JPH084386B2 - Positioning control method by voltage source inverter - Google Patents

Description

The present invention relates to a positioning control method using an AC electric motor driven by a voltage source inverter.

[Conventional technology]

In the conventional positioning control method of this type, in order to reduce the position movement time by the high speed control of the AC motor and prevent the rotation speed pulsation in the low speed region of the motor, the positioning control system including the inverter as a whole is described above. It is known to have a speed control loop (ASR), a current control loop (ACR), and a position control loop (APR) for an electric motor and use an electromagnetic braking mechanism together.

[Problems to be solved by the invention]

However, in the positioning control method in the above-mentioned conventional method, the circuit configuration of the entire control system is complicated due to the mixture of the control loops as described above, and the feedback amount detection for each speed, current and position for operating each control loop is detected. The installation of the vessel caused an increase in the size of the equipment. In view of this, it is an object of the present invention to provide a high-speed and high-accuracy positioning method by forming a positioning control system only with a position feedback system and using a DC braking system of an AC motor together.
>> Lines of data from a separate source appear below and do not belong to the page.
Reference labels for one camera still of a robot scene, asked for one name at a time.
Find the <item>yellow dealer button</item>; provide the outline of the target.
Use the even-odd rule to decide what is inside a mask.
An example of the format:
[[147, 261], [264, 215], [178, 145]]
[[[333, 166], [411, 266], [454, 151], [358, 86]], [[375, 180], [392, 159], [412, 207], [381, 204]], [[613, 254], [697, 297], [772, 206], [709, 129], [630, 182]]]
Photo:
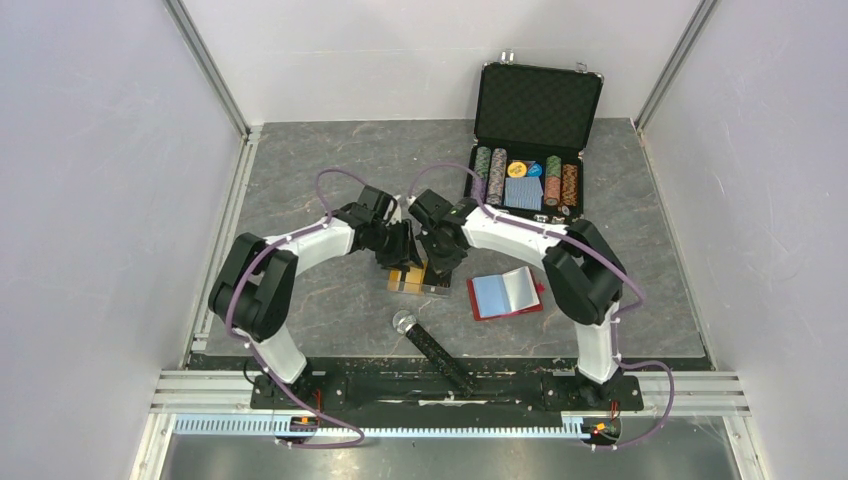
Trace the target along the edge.
[[524, 162], [513, 161], [507, 166], [506, 173], [509, 178], [522, 178], [527, 175], [528, 166]]

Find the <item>black microphone with silver grille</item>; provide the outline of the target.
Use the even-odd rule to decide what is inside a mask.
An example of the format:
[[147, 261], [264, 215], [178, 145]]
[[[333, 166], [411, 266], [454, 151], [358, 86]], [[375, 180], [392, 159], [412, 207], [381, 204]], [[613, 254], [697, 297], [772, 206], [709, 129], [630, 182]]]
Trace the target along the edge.
[[476, 379], [418, 322], [408, 310], [398, 311], [392, 318], [393, 328], [407, 338], [435, 369], [463, 395], [478, 389]]

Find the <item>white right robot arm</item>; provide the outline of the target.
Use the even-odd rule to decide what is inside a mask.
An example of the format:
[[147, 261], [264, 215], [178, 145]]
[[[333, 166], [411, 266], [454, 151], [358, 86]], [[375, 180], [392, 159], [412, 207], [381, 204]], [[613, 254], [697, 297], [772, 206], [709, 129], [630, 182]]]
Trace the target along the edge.
[[547, 225], [498, 213], [472, 198], [451, 203], [426, 190], [407, 200], [417, 238], [437, 272], [458, 268], [471, 249], [495, 251], [544, 271], [557, 307], [575, 324], [577, 392], [591, 408], [618, 393], [612, 323], [626, 272], [594, 224]]

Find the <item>black poker chip case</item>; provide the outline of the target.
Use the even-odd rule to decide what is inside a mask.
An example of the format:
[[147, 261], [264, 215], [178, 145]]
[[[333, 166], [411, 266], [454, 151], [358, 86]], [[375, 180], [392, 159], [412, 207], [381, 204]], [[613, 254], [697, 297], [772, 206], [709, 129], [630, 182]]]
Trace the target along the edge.
[[[602, 74], [519, 64], [512, 50], [481, 69], [465, 193], [537, 222], [570, 224], [584, 214], [584, 160], [604, 85]], [[543, 187], [540, 210], [503, 205], [507, 166], [528, 166]]]

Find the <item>black VIP card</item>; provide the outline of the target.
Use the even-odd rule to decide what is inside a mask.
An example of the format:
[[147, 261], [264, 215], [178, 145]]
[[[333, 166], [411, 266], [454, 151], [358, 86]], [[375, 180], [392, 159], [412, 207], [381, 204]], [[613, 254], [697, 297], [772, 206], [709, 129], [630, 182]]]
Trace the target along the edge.
[[449, 296], [451, 292], [452, 272], [438, 273], [427, 266], [422, 278], [421, 292], [428, 295]]

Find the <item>red leather card holder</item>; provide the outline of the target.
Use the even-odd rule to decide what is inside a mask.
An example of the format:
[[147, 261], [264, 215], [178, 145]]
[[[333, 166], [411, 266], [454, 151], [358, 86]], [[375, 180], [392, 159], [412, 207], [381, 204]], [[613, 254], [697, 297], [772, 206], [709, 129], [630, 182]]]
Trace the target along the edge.
[[502, 274], [470, 278], [466, 281], [475, 321], [512, 317], [544, 309], [545, 286], [532, 270], [520, 267]]

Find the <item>blue playing card deck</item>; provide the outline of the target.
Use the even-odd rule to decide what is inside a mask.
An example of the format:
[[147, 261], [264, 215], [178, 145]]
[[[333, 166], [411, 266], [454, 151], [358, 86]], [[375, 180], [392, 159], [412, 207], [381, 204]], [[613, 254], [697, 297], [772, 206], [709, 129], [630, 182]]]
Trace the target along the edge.
[[508, 177], [505, 179], [503, 205], [509, 208], [540, 210], [543, 187], [538, 177]]

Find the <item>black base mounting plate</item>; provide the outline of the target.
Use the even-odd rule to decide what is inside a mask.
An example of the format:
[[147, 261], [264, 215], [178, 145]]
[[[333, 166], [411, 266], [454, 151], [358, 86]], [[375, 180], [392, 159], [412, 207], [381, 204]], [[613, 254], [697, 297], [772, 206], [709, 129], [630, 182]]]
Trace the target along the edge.
[[[644, 408], [633, 375], [609, 387], [578, 378], [573, 358], [464, 357], [472, 391], [452, 383], [422, 357], [317, 357], [286, 395], [266, 374], [249, 377], [250, 407], [293, 411], [300, 424], [388, 428], [553, 427], [561, 413], [608, 417]], [[306, 403], [309, 409], [301, 409]]]

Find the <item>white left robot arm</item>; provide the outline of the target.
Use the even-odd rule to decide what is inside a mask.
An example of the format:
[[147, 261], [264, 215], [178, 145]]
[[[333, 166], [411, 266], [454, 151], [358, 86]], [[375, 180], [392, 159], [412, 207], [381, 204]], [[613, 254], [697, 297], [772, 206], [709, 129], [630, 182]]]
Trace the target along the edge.
[[398, 199], [372, 186], [300, 230], [239, 235], [213, 283], [209, 310], [277, 379], [275, 392], [290, 407], [306, 405], [314, 394], [314, 381], [304, 374], [308, 360], [285, 325], [295, 281], [308, 269], [362, 250], [373, 252], [384, 268], [422, 264]]

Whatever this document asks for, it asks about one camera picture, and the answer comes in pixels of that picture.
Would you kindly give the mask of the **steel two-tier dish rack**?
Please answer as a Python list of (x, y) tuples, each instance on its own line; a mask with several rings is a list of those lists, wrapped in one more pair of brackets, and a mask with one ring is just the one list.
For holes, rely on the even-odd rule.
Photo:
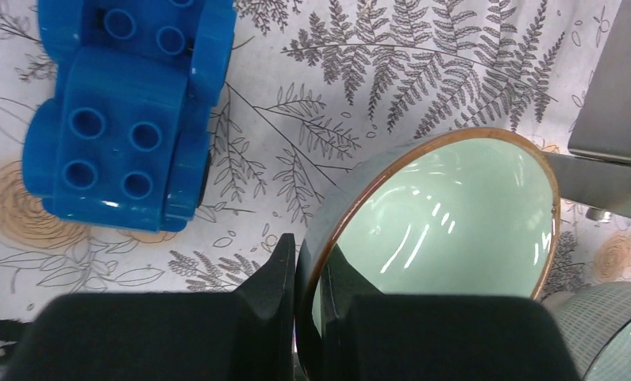
[(631, 218), (631, 1), (621, 3), (566, 155), (547, 155), (560, 196), (587, 218)]

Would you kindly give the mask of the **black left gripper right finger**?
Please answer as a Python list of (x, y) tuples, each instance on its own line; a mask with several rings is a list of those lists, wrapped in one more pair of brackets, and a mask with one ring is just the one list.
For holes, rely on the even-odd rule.
[(321, 277), (326, 380), (577, 380), (551, 314), (527, 298), (384, 294), (339, 248)]

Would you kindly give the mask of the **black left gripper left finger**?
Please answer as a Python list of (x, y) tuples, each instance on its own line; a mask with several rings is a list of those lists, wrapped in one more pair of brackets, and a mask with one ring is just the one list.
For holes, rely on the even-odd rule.
[(27, 328), (7, 380), (291, 380), (296, 247), (231, 292), (68, 294)]

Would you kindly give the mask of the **green celadon bowl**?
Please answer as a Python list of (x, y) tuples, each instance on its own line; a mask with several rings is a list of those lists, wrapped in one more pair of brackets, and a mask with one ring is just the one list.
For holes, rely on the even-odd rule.
[(631, 282), (559, 291), (541, 304), (555, 318), (582, 380), (631, 380)]
[(323, 379), (318, 308), (333, 253), (386, 294), (537, 298), (560, 235), (545, 154), (504, 129), (411, 140), (358, 164), (324, 198), (296, 269), (296, 345)]

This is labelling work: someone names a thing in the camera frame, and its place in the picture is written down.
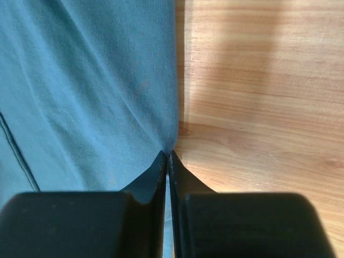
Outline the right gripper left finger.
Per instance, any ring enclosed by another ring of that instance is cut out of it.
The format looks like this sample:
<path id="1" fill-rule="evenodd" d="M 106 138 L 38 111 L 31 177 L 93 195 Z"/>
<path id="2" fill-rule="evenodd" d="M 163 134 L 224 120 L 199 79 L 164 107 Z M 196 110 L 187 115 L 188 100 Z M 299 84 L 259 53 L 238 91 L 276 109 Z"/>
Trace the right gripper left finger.
<path id="1" fill-rule="evenodd" d="M 167 157 L 120 191 L 26 192 L 1 211 L 1 257 L 161 257 Z"/>

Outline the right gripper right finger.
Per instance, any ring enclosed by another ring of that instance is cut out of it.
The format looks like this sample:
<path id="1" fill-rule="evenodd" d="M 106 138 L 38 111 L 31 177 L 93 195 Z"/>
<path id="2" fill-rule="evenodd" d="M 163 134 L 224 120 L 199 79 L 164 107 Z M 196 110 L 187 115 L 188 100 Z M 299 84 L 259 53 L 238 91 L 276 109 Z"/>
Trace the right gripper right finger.
<path id="1" fill-rule="evenodd" d="M 176 257 L 335 257 L 304 196 L 215 192 L 175 152 L 168 173 Z"/>

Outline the grey blue t shirt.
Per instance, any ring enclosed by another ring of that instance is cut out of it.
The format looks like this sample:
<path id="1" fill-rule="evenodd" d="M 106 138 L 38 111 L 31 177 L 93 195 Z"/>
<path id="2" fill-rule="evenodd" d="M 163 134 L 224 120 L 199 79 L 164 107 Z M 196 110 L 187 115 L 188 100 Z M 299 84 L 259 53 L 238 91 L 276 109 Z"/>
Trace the grey blue t shirt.
<path id="1" fill-rule="evenodd" d="M 1 1 L 1 211 L 26 192 L 120 191 L 177 131 L 174 1 Z"/>

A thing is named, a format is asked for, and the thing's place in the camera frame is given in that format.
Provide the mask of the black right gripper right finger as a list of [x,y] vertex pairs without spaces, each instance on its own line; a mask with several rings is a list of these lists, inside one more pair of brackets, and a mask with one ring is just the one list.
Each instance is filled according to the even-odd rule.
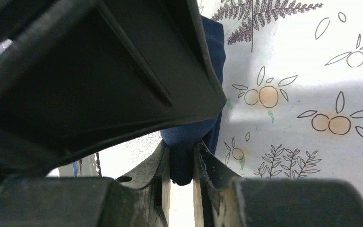
[[339,180],[244,178],[194,146],[198,227],[363,227],[363,199]]

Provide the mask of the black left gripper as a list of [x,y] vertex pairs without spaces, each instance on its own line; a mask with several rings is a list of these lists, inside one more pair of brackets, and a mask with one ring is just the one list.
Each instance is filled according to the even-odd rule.
[[10,0],[0,11],[0,104],[56,101],[56,1]]

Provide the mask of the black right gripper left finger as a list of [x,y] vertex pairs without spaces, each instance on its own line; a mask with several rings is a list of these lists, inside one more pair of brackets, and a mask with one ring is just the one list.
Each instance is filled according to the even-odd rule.
[[0,227],[166,227],[169,149],[160,142],[118,177],[12,178],[0,185]]

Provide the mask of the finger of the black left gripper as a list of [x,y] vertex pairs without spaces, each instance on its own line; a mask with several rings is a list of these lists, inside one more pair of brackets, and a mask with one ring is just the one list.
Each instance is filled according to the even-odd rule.
[[196,1],[55,1],[56,101],[0,104],[1,168],[60,166],[223,109]]

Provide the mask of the navy blue underwear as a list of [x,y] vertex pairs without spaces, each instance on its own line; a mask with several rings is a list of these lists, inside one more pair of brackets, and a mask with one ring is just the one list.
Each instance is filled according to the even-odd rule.
[[[220,84],[226,60],[223,25],[201,16],[209,55]],[[217,147],[222,113],[217,117],[185,124],[160,131],[163,141],[170,149],[170,178],[173,183],[184,186],[193,179],[194,144],[202,140],[214,154]]]

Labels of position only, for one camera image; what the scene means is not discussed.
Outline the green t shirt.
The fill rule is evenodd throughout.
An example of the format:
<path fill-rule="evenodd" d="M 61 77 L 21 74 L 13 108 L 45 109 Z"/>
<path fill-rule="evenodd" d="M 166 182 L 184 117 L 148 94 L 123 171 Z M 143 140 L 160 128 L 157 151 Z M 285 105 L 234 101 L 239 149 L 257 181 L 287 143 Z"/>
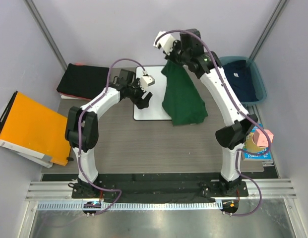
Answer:
<path fill-rule="evenodd" d="M 203 123 L 208 117 L 205 102 L 183 66 L 167 61 L 161 73 L 166 77 L 162 108 L 172 125 Z"/>

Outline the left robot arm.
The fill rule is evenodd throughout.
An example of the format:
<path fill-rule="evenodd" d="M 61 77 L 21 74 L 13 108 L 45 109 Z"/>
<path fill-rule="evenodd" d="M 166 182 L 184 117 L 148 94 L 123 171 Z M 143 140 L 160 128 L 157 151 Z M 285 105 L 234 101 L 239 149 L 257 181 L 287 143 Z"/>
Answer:
<path fill-rule="evenodd" d="M 146 90 L 155 79 L 143 71 L 140 78 L 134 72 L 122 69 L 112 83 L 107 82 L 103 91 L 81 107 L 71 107 L 65 138 L 76 155 L 79 169 L 76 183 L 70 183 L 73 197 L 97 197 L 103 191 L 95 163 L 95 146 L 99 139 L 98 121 L 101 116 L 121 100 L 128 98 L 138 109 L 149 106 L 153 94 Z"/>

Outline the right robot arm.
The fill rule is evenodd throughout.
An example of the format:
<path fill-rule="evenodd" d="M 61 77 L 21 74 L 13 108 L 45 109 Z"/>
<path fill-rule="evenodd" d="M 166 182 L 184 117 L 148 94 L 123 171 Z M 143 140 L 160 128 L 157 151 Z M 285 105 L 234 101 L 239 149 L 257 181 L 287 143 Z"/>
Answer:
<path fill-rule="evenodd" d="M 160 32 L 154 47 L 162 48 L 165 58 L 174 65 L 188 69 L 208 89 L 218 106 L 225 126 L 215 132 L 222 147 L 222 167 L 218 189 L 222 195 L 236 195 L 242 187 L 240 154 L 252 128 L 257 124 L 255 114 L 249 114 L 238 100 L 225 76 L 216 53 L 202 41 L 197 29 L 180 30 L 180 40 L 172 36 L 173 31 Z"/>

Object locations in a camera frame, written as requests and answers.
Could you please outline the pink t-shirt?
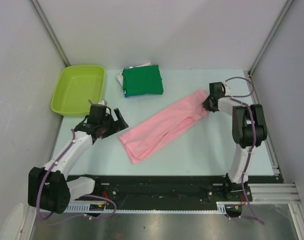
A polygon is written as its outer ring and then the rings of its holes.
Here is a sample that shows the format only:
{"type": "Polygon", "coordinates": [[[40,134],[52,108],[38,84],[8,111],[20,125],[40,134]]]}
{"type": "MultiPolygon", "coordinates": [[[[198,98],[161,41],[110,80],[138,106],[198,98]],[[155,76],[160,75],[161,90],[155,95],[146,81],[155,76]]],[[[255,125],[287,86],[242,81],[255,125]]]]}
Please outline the pink t-shirt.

[Means for solving problems]

The inverter output frequency reduction control relating to deceleration and stop of the operating AC motor of the positioning control system is performed by a deceleration mode having a specific time characteristic, a deceleration mode having a position deviation proportional amount as its target frequency, and the output frequency being zero. This is done by selecting the sections at a plurality of specific positions from the DC braking. That is, in a positioning control system that includes a voltage source inverter, an AC electric motor driven by the inverter, and a position detector that works in conjunction with the electric motor to detect the current position of a load displaced by the electric motor and does not have a speed control loop, The inverter is a rotational pulsation reduction type in a low speed operation range of its drive motor, and for output frequency control of the inverter during fixed position stop operation, reduction control is performed in accordance with a predetermined time characteristic together with a stop command, and then the above. Each time the load position passes a plurality of specific points that are set apart from the stop target position by a predetermined value, the load position is reduced between the passing point and the next specific point according to the specified time characteristics. If the load position reaches between the last point of the plurality of specific point sequences and the stop target position, the position between the two positions is controlled. Reduction control is performed by using a deviation proportional value as a target value of the output frequency, and after the load position reaches the stop target position, DC braking of the electric motor is performed to set the output frequency to zero to decelerate the electric motor and stop the target. It is characterized in that the stopped state is maintained at the position.

[Action]

Generally, in high-speed and high-accuracy positioning control using an operating motor, the deceleration control of the electric motor in the process of reaching the stop target position is performed continuously by associating with the position deviation between the load current position and the stop target position in the entire deceleration process. When the position deviation is large, the control is performed according to a predetermined time characteristic with a focus on high-speed shift, and when the deviation is small, the control shifts to the position deviation control with accuracy as the main point, and switching between the two controls is performed. May be performed at the specific value of the deviation. In the present invention for shifting the electric motor by controlling the output frequency of the inverter, the deceleration control of the optimum time characteristic within the constraint value on the acceleration with respect to the load is divided into appropriate stages for each specific value of the position deviation in the high speed transition section. In the section in which the position accuracy is the main purpose, deceleration is performed by the position deviation proportional control in which the proportional amount of the position deviation is the target value of the inverter output frequency. In this case, the inverter has a function of stabilizing the rotation of the drive motor in the low speed range, such as a magnetic flux control loop. Further, when the load reaches the stop target position, the output frequency of the inverter becomes zero and the operating motor is stopped by DC braking and holds the state, but if the stop position fluctuates due to some disturbance, the operation is immediately performed. By the position deviation proportional control, the return operation to the original stop target position is performed and the state is maintained at the predetermined stop target position.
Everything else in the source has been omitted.